_Exercise directions_
The word "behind" marks the lines to find; copy every such line from the data below.

Data entries
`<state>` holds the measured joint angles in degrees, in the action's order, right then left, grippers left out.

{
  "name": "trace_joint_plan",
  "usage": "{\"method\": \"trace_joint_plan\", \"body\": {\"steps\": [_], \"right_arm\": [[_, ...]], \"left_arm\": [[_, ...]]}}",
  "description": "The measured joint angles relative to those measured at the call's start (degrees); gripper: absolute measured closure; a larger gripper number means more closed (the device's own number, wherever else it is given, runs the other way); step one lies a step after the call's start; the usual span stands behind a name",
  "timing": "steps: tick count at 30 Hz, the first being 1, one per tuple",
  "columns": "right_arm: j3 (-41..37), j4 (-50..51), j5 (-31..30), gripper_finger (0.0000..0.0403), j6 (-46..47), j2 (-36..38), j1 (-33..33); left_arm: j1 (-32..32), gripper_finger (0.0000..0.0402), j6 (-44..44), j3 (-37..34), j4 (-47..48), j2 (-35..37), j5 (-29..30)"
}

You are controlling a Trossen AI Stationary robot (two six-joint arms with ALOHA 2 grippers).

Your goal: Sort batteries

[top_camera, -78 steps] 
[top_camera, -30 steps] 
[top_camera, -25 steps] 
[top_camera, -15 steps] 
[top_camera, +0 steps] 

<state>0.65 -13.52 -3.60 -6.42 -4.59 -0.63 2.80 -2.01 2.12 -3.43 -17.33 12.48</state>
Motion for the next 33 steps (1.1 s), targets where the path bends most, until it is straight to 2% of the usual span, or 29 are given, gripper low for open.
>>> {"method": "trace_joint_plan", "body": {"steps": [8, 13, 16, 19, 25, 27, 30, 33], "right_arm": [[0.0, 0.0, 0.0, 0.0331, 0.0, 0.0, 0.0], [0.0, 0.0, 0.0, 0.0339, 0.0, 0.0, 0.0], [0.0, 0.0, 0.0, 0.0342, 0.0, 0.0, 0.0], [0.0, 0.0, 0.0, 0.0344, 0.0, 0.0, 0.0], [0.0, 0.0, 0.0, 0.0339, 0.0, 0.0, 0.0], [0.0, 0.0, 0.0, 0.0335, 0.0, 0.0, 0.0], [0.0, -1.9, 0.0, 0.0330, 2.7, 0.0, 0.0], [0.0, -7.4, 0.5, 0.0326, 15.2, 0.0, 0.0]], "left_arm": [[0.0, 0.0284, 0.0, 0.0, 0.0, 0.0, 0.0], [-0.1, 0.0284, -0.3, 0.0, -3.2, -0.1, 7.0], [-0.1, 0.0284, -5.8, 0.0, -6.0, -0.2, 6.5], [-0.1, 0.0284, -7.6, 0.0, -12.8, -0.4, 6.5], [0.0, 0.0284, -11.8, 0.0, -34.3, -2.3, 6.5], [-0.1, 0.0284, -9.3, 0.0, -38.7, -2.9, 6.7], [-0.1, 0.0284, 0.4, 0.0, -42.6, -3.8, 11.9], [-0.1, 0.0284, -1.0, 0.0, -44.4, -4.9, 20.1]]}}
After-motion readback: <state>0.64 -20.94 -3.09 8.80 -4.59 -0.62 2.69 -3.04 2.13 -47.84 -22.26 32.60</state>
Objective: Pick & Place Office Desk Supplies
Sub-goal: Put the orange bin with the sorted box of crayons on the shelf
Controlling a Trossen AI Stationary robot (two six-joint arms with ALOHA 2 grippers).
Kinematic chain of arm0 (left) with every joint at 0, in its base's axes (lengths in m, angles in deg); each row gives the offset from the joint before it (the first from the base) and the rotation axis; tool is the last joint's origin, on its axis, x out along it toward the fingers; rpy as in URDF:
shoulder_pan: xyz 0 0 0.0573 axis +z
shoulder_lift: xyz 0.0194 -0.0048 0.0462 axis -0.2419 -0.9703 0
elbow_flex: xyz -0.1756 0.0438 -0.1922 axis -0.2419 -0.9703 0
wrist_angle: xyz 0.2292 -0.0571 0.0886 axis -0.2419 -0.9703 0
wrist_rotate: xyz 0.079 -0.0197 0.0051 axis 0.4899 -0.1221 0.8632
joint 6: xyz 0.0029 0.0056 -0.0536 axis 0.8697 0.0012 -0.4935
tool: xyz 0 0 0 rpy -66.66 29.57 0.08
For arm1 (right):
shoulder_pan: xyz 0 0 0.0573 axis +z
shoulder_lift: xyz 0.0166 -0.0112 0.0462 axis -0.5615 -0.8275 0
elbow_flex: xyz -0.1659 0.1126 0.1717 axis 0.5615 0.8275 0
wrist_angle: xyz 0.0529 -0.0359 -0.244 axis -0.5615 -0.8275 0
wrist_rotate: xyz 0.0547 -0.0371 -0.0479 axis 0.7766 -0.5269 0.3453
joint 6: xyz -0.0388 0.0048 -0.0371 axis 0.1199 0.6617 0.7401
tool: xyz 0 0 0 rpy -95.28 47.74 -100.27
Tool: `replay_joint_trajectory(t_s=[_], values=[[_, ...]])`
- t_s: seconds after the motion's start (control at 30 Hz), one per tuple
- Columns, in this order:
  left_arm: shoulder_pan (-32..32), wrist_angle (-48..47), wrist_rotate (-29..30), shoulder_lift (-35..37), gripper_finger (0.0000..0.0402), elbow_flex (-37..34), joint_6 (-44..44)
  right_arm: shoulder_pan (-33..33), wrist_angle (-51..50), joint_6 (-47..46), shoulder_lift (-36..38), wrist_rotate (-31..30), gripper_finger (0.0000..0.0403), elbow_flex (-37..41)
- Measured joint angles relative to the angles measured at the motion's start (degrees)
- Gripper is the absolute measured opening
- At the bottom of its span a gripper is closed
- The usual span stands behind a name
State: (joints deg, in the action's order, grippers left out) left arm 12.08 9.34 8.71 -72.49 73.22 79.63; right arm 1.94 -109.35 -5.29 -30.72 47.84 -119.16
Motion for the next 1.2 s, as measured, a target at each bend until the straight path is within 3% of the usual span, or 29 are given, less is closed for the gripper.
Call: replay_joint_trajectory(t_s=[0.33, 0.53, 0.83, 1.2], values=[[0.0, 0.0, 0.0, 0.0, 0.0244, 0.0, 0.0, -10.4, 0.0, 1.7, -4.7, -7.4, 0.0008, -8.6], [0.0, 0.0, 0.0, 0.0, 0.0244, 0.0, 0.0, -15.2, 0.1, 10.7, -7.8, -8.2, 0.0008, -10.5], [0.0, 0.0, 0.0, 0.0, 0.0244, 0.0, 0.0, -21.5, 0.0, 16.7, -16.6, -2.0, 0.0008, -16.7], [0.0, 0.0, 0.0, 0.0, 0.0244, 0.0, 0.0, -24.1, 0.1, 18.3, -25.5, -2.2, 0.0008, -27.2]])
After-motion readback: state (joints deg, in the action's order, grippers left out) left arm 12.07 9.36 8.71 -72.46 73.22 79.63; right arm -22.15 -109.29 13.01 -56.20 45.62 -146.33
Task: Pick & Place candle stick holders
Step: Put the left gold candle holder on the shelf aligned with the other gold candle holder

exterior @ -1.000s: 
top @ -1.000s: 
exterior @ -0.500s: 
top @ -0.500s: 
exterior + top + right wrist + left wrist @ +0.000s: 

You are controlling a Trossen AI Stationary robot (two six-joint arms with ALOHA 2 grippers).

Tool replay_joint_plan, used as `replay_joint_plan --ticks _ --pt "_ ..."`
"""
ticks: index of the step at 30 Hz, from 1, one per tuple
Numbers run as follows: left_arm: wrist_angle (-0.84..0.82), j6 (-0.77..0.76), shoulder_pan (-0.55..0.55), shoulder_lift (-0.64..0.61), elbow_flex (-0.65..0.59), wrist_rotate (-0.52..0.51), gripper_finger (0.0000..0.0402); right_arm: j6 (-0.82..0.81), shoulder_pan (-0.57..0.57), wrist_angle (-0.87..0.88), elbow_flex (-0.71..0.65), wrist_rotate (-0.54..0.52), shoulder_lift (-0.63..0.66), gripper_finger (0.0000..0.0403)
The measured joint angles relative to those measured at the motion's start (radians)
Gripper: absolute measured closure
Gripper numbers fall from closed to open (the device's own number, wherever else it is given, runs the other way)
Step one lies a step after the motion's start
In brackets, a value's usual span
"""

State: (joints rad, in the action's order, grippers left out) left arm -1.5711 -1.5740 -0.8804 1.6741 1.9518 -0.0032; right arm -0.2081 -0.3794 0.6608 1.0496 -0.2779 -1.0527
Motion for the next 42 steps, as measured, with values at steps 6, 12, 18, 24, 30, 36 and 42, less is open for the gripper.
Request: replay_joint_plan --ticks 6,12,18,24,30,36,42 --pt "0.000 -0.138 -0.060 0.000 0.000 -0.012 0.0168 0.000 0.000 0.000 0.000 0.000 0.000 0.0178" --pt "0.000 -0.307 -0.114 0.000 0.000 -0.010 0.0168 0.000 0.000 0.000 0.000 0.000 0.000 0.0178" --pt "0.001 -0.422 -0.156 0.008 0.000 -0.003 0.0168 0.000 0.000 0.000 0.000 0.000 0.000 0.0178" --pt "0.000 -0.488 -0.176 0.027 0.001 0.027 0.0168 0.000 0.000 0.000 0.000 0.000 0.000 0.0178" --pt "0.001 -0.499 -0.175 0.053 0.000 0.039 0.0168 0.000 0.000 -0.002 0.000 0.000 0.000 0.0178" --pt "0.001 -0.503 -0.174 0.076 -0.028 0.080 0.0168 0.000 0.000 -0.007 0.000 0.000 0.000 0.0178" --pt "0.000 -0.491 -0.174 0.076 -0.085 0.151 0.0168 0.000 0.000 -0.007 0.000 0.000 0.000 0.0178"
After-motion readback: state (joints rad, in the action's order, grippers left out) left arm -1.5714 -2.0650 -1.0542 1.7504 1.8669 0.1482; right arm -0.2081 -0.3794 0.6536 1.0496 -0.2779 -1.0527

_Reply_
  "description": "The measured joint angles relative to those measured at the call's start (degrees); gripper: absolute measured closure; a larger gripper number means more closed (the device's own number, wherever else it is given, runs the other way); step one lies a step after the call's start; the usual span stands behind a name",
- The usual span stands behind a name

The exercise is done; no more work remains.